Assignment 5 (due Mar 17, 2014)

  1. A person is offered \(N\) free plays to be distributed as he pleases between two slot machines \(A\) and \(B\). Machine \(A\) pays \(\alpha\) dollars with known probability \(s\) and nothing with probability \((1-s)\). Machine \(B\) pays \(\beta\) dollars with probability \(p\) and nothing with probability \((1-p)\). The person does not know \(p\) but has an a priori probability distribution function \(f(p)\) for \(p\). The problem is to find a playing policy that maximizes expected profit.

    Suppose at the \(t\)-th time step, the person has played machine \(B\), \(m + n\) times, where \(m\) denotes the number of successes and \(n\) the number of failures. Let \(\xi(m,n)\) denote the probability that the next play of machine \(B\) will yield a success, that is, \[\xi(m,n) = \frac {\int_{0}^1 p^{m+1} (1 - p)^n f(p) dp } {\int_{0}^1 p^m (1 - p)^n f(p) dp }\] Note that \(\xi(m,n)\) can be precomputed for all values of \(m\) and \(n\).

    1. Show that \((m,n)\) is a sufficient statistic for the above problem.
    2. Write down a dynamic program in terms of \((m,n)\).
    3. Find an optimal strategy for \(T = 6\), \(\alpha = \beta = 1\), \(s = 0.6\), \(f(p) = 1\) for \(0 \le p \le 1\). (For each time, you need to identify the pairs \((m,n)\) where machine \(B\) should be playerd.)
  2. Consider the following modification of the sequential hypothesis testing problem considered in class. As in the model discussed in class, there are two hypothesis \(h_0\) and \(h_1\). The a priori probability that the hypothesis is \(h_0\) is \(p\).

    In contrast to the model discussed in class, there are \(N\) sensors. If sensor \(m\) is used at time \(t\) and the underlying hypothesis is \(h_i\), then the observation \(Y_t\) is distrubted according to pdf (or pmf) \(f^m_j(y)\). The cost of using sensor \(m\) is \(c_m\).

    Whenever the decision maker takes a measurement, he picks a sensor \(m\) uniformly at random from \(\{1, \dots, N\}\) and observes \(Y_t\) according to the distribution \(f^m_j(\cdot)\) and incurs a cost \(c_m\).

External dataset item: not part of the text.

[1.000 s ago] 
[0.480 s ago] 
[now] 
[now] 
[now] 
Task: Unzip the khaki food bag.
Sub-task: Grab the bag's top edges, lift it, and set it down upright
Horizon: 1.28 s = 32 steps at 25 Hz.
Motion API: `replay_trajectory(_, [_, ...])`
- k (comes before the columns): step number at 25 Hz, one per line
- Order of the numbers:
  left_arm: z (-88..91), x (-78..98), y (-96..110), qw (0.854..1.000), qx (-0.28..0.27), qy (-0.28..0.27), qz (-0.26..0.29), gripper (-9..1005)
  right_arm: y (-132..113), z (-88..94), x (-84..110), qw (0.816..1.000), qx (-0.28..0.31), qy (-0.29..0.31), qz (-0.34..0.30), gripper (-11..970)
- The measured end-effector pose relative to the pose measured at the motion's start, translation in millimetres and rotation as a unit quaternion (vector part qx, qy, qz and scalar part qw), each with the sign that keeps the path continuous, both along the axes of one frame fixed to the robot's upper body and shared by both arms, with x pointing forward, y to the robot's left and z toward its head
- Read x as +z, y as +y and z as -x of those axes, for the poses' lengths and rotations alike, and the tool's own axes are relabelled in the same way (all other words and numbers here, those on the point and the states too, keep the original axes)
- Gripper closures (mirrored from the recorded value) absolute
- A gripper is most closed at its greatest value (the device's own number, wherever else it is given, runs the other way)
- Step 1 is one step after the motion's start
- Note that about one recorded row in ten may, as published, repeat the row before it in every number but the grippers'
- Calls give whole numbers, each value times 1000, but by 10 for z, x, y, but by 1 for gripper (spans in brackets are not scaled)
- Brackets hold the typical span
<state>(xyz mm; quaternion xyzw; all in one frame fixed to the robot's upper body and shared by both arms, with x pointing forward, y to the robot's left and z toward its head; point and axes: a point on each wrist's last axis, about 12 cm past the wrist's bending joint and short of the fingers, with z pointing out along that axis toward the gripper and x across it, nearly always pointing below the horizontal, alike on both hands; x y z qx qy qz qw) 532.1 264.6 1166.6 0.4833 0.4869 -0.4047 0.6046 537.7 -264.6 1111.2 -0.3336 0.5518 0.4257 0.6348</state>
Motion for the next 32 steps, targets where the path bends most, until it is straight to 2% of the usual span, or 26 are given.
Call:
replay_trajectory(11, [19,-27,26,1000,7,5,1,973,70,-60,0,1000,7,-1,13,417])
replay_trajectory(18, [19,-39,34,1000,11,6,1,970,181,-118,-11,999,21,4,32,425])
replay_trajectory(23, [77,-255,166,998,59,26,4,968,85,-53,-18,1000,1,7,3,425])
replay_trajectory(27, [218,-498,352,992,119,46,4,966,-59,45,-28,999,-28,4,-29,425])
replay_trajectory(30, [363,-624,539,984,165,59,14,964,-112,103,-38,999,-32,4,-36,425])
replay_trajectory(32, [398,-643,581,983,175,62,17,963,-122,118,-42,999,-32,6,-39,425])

    The system continues for a finite time \(T\). At each time \(t < T\), the decision maker has three options: stop and declare \(h_0\), stop and declare \(h_1\), or continue to take another measurement. At time \(T\), the continue alternative is unavailable.

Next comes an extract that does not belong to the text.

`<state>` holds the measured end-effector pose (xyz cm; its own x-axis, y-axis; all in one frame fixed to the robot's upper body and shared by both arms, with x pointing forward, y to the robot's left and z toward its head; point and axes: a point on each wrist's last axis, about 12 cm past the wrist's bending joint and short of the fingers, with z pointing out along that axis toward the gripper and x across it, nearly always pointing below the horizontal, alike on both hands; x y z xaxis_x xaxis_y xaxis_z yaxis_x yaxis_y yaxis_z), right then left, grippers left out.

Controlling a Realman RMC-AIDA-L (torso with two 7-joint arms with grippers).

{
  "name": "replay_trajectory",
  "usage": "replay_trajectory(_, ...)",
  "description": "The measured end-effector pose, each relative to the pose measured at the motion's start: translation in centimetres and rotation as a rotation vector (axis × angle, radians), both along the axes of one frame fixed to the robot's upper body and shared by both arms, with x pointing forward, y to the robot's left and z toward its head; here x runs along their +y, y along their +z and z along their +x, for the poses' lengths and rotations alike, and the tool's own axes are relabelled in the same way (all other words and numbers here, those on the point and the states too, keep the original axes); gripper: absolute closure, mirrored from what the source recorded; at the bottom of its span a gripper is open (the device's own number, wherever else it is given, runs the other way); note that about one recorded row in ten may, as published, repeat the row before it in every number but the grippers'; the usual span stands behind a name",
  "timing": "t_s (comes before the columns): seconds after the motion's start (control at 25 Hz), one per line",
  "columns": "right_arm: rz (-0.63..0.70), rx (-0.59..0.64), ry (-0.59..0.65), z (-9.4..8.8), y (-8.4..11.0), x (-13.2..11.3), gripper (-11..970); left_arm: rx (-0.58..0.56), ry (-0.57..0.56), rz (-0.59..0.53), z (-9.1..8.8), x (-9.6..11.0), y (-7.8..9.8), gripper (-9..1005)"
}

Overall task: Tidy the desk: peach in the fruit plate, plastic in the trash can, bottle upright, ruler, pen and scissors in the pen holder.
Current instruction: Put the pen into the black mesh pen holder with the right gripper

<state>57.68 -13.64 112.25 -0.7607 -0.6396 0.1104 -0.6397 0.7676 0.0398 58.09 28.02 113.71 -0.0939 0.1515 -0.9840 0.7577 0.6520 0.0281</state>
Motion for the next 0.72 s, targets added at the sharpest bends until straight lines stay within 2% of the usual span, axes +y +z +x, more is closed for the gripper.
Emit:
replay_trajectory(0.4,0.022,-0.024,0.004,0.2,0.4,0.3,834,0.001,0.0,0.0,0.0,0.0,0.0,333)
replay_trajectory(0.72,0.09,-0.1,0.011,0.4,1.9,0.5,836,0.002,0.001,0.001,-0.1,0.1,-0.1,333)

    1. Formulate the above problem as a POMDP. Identify an information state and write the dynamic programming decomposition for the problem.

    2. Show that the optimal control law has a threshold property, similar to the threshold propertly for the model considered in class.

  3. Let \(X\), \(Y\), and \(Z\) be jointly Gaussian with \(Y\) and \(Z\) independent. Let \[X \sim {\cal N}(\mu_X, \Sigma_X), \quad Y \sim {\cal N}(\mu_Y, \Sigma_Y), \quad Z \sim {\cal N}(\mu_Z, \Sigma_Z).\] and \[ \text{cov}(X,Y) = \Sigma _ {XY}, \quad \text{cov}(X,Z) = \Sigma _ {XZ}, \quad \text{cov}(X,Z) = \Sigma _ {XZ}.\] Define \[\hat X = \EXP[ X | Y, Z], \quad \tilde X = X - \hat X.\] Then, show that \[\begin{align} \hat X_t &= \mu_X + \Sigma_{XY} \Sigma_Y^{-1} (Y - \mu_Y) + \Sigma_{XZ} \Sigma_Z^{-1} (Z - \mu_Z) \\ \Sigma_{\tilde X} &= \Sigma_X - \Sigma_{XY} \Sigma_Y^{-1} \Sigma_{XY}^{\intercal} - \Sigma_{XZ} \Sigma_Z^{-1} \Sigma_{XZ}^{\intercal}. \end{align}\]

  4. Consider a linear system \[\begin{align} X _ {t+1} &= A _ t X _ t + B _ t U _ t + W _ t \\ Y _ t &= C _ t X _ t + N _ t \end{align}\]

    The primitive random variables \((X_1, W _ {1:T}, N _ {1:T})\) are jointly Gaussian. \(X_1\), \((W_1, N_1)\), \((W_2, N_2)\), ..., \((W_T, N_T)\) are independent. However, in contrast to the model considered in the class, \((W_t, N_t)\) are not independent. In particular, \[X_1 \sim {\cal N}(0, \Sigma_X), \quad W_t \sim {\cal N}(0, \Sigma_W), \quad N_t \sim {\cal N}(0, \Sigma_N), \quad \text{cov}(W_t, N_t) = \Gamma\].

    Show that the system can be written as \[ X_{t+1} = \overline A_t X_t + \overline U_t + \overline W_t\] with an appropriate choice of \(\overline A\), \(\overline U\), and \(\overline W\) such that \((X_1, \overline W_{1:T}, \overline N_{1:T})\) are independent and Gaussian.